EXERCISE GOAL: The expected answer comprises all lines from the entries that contain the string "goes".

(Records from a data source)
━━━━━━━━━━
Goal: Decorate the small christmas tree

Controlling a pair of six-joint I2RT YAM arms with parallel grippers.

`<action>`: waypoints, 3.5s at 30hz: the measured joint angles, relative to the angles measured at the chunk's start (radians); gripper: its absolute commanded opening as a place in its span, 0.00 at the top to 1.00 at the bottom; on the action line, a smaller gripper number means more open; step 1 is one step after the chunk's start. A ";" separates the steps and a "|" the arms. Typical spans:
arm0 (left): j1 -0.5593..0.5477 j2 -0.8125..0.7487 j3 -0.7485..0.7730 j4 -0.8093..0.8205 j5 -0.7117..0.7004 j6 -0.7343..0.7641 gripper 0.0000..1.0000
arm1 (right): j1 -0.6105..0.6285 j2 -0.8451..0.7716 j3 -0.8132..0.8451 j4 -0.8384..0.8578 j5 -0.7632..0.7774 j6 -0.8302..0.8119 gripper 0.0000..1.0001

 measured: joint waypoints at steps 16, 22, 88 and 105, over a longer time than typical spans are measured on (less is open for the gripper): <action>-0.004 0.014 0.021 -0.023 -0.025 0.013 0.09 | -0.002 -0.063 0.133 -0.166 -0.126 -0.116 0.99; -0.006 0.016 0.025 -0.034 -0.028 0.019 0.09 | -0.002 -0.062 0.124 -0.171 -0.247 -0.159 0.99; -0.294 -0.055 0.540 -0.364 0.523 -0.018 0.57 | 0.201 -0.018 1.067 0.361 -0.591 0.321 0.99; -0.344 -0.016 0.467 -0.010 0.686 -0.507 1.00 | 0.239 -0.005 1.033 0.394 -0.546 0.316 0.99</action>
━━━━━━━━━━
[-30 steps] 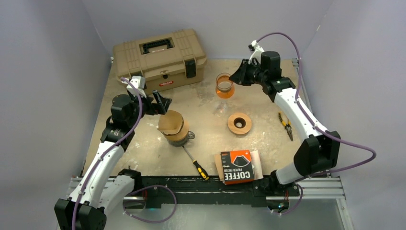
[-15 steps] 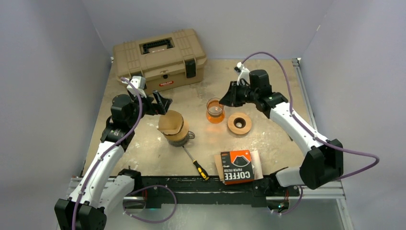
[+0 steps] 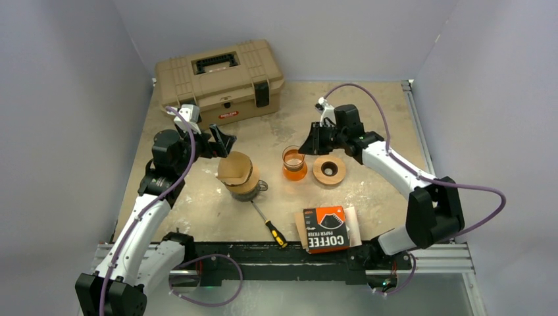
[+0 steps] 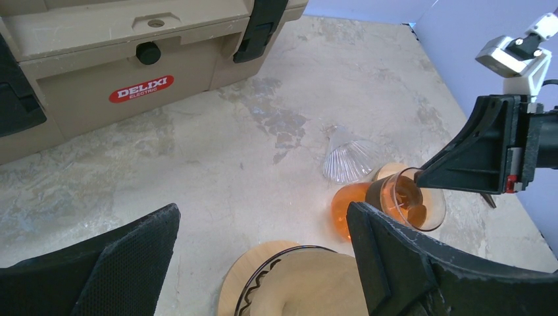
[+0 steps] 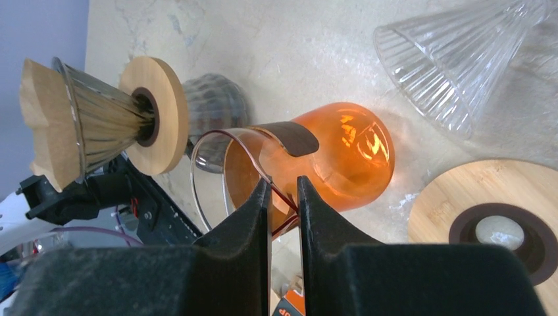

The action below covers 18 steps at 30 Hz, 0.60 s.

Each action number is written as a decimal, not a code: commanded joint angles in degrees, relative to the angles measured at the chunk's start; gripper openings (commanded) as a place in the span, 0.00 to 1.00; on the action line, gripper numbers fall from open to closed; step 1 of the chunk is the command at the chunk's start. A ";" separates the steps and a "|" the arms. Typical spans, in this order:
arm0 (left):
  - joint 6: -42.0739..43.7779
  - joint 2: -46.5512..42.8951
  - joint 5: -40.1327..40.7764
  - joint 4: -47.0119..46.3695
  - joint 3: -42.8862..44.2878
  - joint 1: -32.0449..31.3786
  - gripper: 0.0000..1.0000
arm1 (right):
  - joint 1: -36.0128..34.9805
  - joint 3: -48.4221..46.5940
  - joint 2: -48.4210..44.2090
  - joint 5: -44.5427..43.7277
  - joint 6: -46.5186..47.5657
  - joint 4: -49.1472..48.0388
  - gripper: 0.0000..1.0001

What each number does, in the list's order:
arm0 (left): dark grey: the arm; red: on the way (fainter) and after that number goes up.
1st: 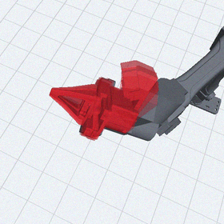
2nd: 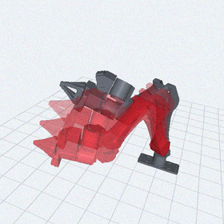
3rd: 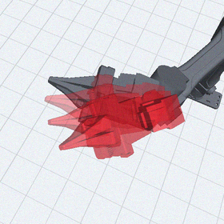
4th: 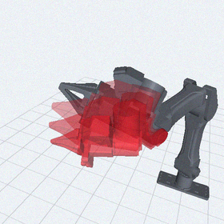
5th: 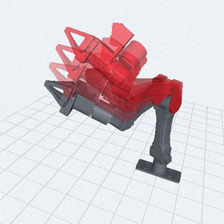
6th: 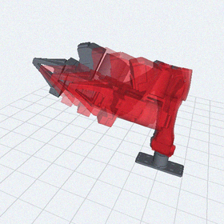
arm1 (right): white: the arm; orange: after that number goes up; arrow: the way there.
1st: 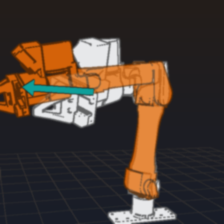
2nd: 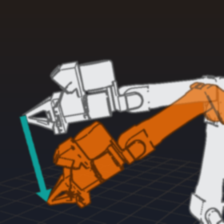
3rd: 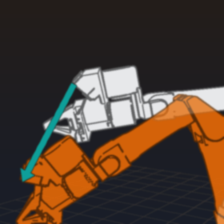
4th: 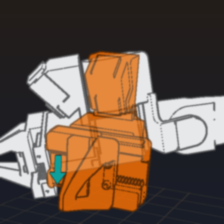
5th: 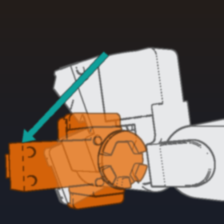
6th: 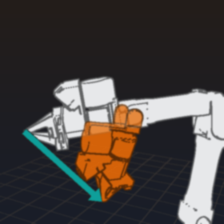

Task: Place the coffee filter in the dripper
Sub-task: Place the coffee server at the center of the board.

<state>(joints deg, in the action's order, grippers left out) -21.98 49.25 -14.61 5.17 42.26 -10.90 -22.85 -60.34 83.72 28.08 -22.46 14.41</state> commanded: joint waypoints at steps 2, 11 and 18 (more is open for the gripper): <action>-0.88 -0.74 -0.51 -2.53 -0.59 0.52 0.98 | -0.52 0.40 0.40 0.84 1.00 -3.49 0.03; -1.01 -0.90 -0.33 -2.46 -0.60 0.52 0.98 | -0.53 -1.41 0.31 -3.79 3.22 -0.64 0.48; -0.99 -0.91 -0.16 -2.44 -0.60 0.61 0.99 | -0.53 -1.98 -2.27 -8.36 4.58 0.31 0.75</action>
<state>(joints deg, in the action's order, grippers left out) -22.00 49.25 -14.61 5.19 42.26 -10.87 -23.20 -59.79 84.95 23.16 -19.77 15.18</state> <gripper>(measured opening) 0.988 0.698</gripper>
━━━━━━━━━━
ANSWER TO THE EXERCISE:
arm0 (left): dark grey: the arm; red: on the way (fainter) and after that number goes up.
arm1 (right): white: the arm; orange: after that number goes up; arrow: the way there.

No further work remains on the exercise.